Wednesday, March 31, 2010

Family Dynamics in The Bluest Eye

I opened The Bluest Eye determined to read it optimistically, as hard as that may be. I read searching for signs of family dynamics that worked and reasons why they didn’t. The families we read about in The Bluest Eye are far from desirable, but they are real and familiar in some ways and not totally dysfunctional. As Professor Bump mentions in his piece, only 5 percent of black families researched in a psychiatrists’ study were determined to be “severely dysfunctional.” (Bump, 350) While that observation may be taken to be severely naïve if anything—at least that’s something. Similarly, I liked Professor Bump’s observations about the complaint that some African American writers, “Toni Morrison among them—have betrayed the black family by failing to shoulder responsibility for restoring it to an image of wholeness and unity.” (Bump, 350) I think it’s important that Toni Morrison and other writer’s “report” families the way they want to. It’s honest, if not in the sense that it’s literally true but from the idea that these families are somewhere within these writers, within their communities, their consciousness. (After all, The Bluest Eye, is set in Toni Morrison’s childhood hometown as it says on the back of the book.) As she says within the first few lines of the book, “Here is the family.” (Morrison, 5) There’s no use in glamorizing something to make any of us feel better. Families aren’t perfect; they aren’t all “optimal.” (Bump, 350) Here they are.
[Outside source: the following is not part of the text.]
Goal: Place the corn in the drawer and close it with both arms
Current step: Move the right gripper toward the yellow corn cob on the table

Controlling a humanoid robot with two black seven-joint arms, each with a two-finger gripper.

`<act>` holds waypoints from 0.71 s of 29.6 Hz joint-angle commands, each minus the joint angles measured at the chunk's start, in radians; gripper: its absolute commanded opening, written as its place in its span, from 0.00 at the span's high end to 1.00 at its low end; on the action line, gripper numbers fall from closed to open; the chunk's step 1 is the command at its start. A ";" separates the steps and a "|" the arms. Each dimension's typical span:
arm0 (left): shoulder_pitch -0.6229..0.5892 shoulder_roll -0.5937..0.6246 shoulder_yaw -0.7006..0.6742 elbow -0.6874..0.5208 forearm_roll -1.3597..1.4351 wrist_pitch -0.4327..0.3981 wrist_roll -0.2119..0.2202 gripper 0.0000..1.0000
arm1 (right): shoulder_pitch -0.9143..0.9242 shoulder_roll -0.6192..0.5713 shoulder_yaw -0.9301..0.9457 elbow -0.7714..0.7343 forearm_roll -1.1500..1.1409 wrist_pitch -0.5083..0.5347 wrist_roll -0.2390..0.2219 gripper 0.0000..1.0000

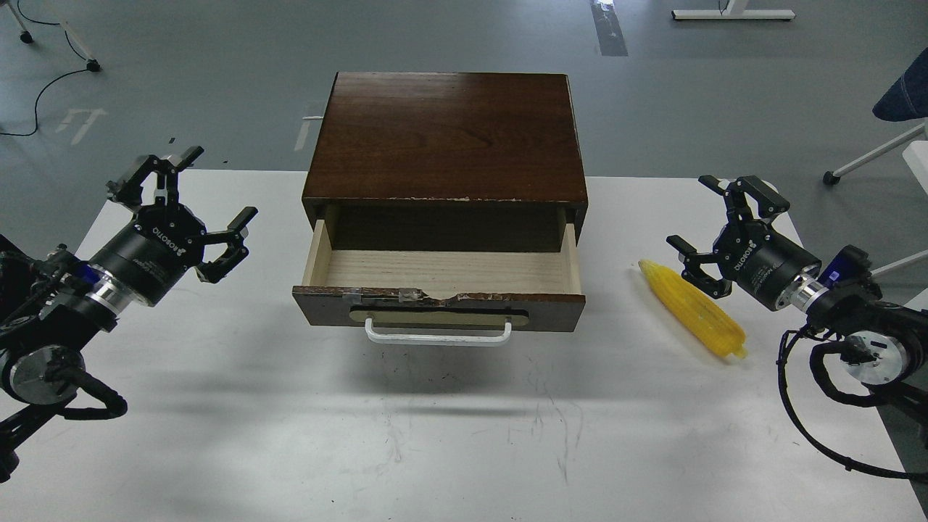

Not all families are like this, but that doesn't mean they're all bad.



So what about the opening section? I took it to mean that there are all sorts of layers to a family. Each family has the potential to be any variant of these stories. There’s the Dick and Jane variety, perfect, clean and meant to bring up children positively (after all, the books were meant to teach children to read). The next extreme is the space-less, hurried, messy and overwhelming case of a family, without structure, without a true consideration for others. I took one look at that representation of a “family” and decided that I didn’t want to take the time to go through it or pay it any attention. Finally, there’s something in between. Like I said before, any of these forms can become the next. The ingredients are all there to build the “ideal” family, but just as quickly everything can be taken away and the overwhelming blob of a family can take its place. I first took this passage to mean that families are irredeemable, dysfunctional—that no sort of ideal Dick and Jane family exists. But I think there’s more to it. Morrison could’ve shown the two extremes and created a direct contrast, but she did not. She included something in between.

While Morrison’s pictures of family life in Lorain, Ohio are grim, there’s plenty of good, plenty of bad and a lot of in between. There is obvious value placed on the family. When Claudia talks about the fear some people have of being placed “outdoors,” or kicked out, the thought of placing your own kin outside of the house is “criminal.” (Morrison, 17) Similarly, the threats and fighting—while terrible—are largely hollow and probably just serve as a response to their undesirable conditions, not some true hatred of their family members. The book even talks about Mrs. Breedlove’s need for arguing and illustrates an example that shows that it is not so terrible. During a particularly intense fight between Cholly and Mrs. Breedlove—which appears to be a typical occurrence—their son shouts, “Kill him!” after which Mrs. Breedlove yells back, “Cut out that noise, boy!” (Morrison, 44) Of course this is not a desirable family situation, but is not one that is hopeless. I understand that it’s dangerous to take the position that these families are normal or redeemable in this book, especially because we know something terrible that is going to happen, but I think Ms. Morrison wants us to feel the same way. Endearing qualities of Claudia’s mother are found throughout the book—Claudia loving her singing, her mother taking care of her when she’s sick, and feeling genuinely sorry when she misunderstood the girls for helping Pecola outside. Similarly, clues point to the reasons behind the families’ troubles: poverty takes the forefront, certainly, while a general understanding of love and the man’s role (Claudia thinking that a man leaving is a necessary part of the love cycle, for example) differently than what we’re used to allow us to better understand the family dynamics in The Bluest Eye.

While Claudia's mother is not an ideal mother figure, I know she still loves her children.